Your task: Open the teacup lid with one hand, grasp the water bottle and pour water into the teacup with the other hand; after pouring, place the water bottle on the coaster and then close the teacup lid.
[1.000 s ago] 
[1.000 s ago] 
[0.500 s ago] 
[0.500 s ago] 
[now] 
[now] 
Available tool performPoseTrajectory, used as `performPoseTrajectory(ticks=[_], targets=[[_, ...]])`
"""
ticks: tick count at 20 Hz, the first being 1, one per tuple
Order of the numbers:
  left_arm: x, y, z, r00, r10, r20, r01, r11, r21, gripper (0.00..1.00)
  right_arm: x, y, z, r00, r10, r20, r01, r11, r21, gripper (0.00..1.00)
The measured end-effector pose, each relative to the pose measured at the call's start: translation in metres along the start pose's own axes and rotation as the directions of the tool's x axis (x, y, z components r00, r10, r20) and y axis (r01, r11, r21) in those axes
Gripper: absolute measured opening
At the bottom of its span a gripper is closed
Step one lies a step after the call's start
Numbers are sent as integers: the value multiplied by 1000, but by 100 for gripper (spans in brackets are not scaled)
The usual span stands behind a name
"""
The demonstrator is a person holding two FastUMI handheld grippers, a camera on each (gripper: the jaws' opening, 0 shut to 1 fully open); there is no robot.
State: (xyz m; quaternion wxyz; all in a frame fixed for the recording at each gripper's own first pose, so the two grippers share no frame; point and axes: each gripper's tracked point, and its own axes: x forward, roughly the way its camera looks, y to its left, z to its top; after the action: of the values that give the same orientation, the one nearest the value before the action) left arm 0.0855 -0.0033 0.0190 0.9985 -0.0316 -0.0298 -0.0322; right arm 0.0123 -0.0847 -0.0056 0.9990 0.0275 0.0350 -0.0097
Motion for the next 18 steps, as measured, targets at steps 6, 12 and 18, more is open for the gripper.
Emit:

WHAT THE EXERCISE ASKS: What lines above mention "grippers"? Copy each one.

COMPLETED TASK:
The demonstrator is a person holding two FastUMI handheld grippers, a camera on each (gripper: the jaws' opening, 0 shut to 1 fully open); there is no robot.
State: (xyz m; quaternion wxyz; all in a frame fixed for the recording at each gripper's own first pose, so the two grippers share no frame; point and axes: each gripper's tracked point, and its own axes: x forward, roughly the way its camera looks, y to its left, z to its top; after the action: of the values that give the same orientation, the one nearest the value before the action) left arm 0.0855 -0.0033 0.0190 0.9985 -0.0316 -0.0298 -0.0322; right arm 0.0123 -0.0847 -0.0056 0.9990 0.0275 0.0350 -0.0097

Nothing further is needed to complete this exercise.